*** DATA SECTION

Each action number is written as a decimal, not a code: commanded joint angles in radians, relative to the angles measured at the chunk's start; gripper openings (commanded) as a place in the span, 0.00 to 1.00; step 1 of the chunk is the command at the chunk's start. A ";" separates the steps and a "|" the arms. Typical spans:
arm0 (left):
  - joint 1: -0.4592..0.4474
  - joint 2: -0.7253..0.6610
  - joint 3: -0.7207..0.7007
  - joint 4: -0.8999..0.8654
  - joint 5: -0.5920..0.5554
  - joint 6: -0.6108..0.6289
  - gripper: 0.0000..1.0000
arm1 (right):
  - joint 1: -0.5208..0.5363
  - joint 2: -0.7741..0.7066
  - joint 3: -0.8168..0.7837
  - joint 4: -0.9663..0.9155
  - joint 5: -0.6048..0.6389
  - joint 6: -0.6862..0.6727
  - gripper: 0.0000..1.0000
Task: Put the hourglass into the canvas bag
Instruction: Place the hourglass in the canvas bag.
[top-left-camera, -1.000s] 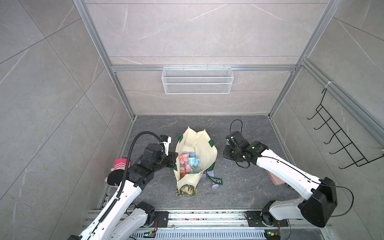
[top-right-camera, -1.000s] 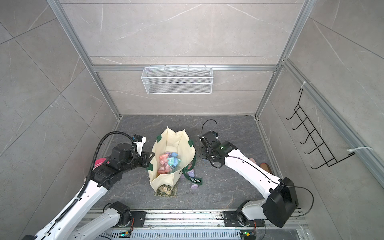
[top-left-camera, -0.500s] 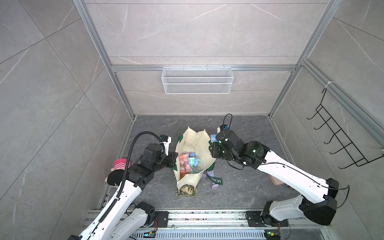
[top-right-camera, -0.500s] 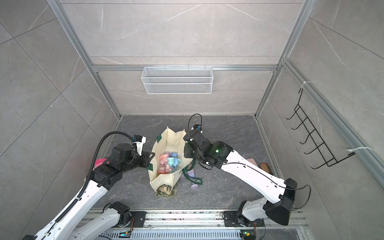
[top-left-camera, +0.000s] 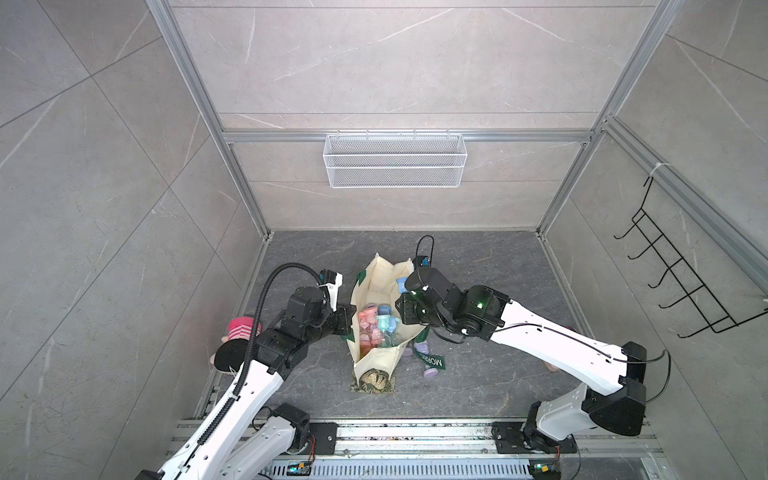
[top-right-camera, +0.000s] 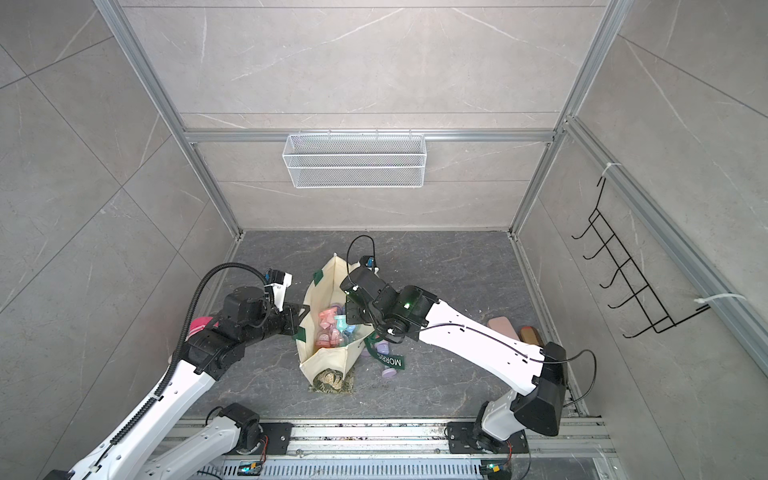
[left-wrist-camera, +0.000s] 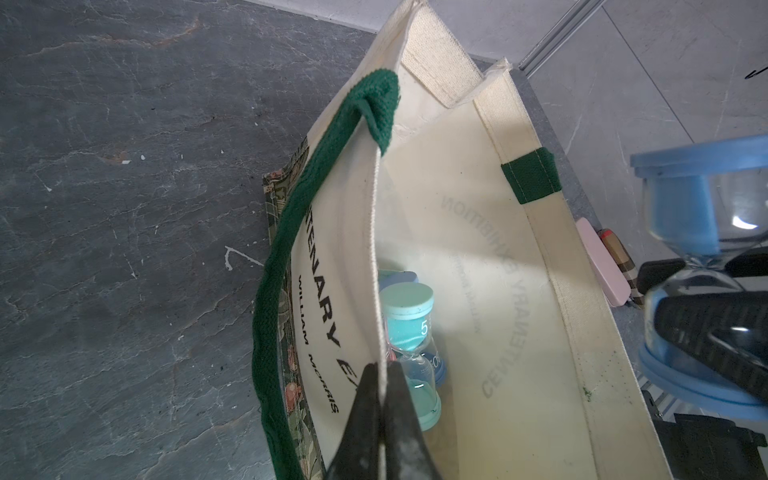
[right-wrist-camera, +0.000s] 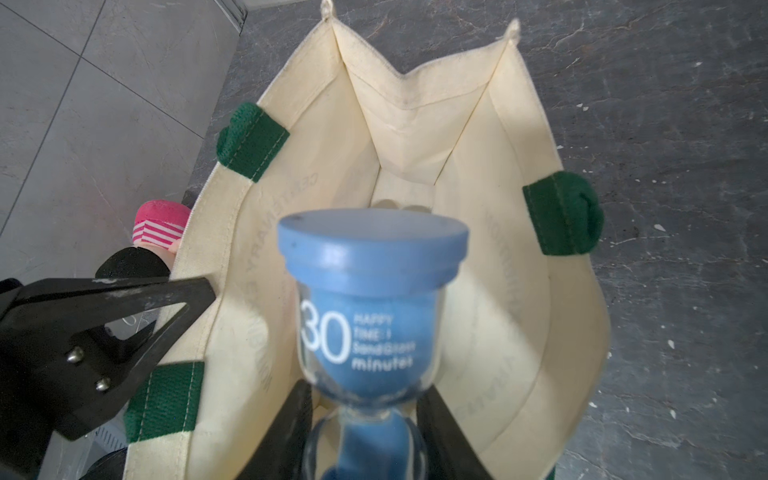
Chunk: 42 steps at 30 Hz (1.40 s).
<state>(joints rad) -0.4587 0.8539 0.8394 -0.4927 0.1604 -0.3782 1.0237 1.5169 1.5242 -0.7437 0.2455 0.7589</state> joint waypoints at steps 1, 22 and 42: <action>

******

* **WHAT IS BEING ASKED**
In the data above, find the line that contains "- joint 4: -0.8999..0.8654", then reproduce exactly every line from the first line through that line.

* **SOLUTION TO THIS EXERCISE**
Each action number is written as a decimal, not a code: commanded joint angles in radians, relative to the angles measured at the chunk's start; gripper openings (commanded) as a place in the span, 0.00 to 1.00; step 1 of the chunk is the command at the chunk's start. A ";" separates the steps and a "|" the arms. Typical spans:
arm0 (left):
  - joint 1: -0.4592..0.4474
  - joint 2: -0.7253..0.6610
  - joint 3: -0.7207..0.7007
  - joint 4: -0.8999..0.8654

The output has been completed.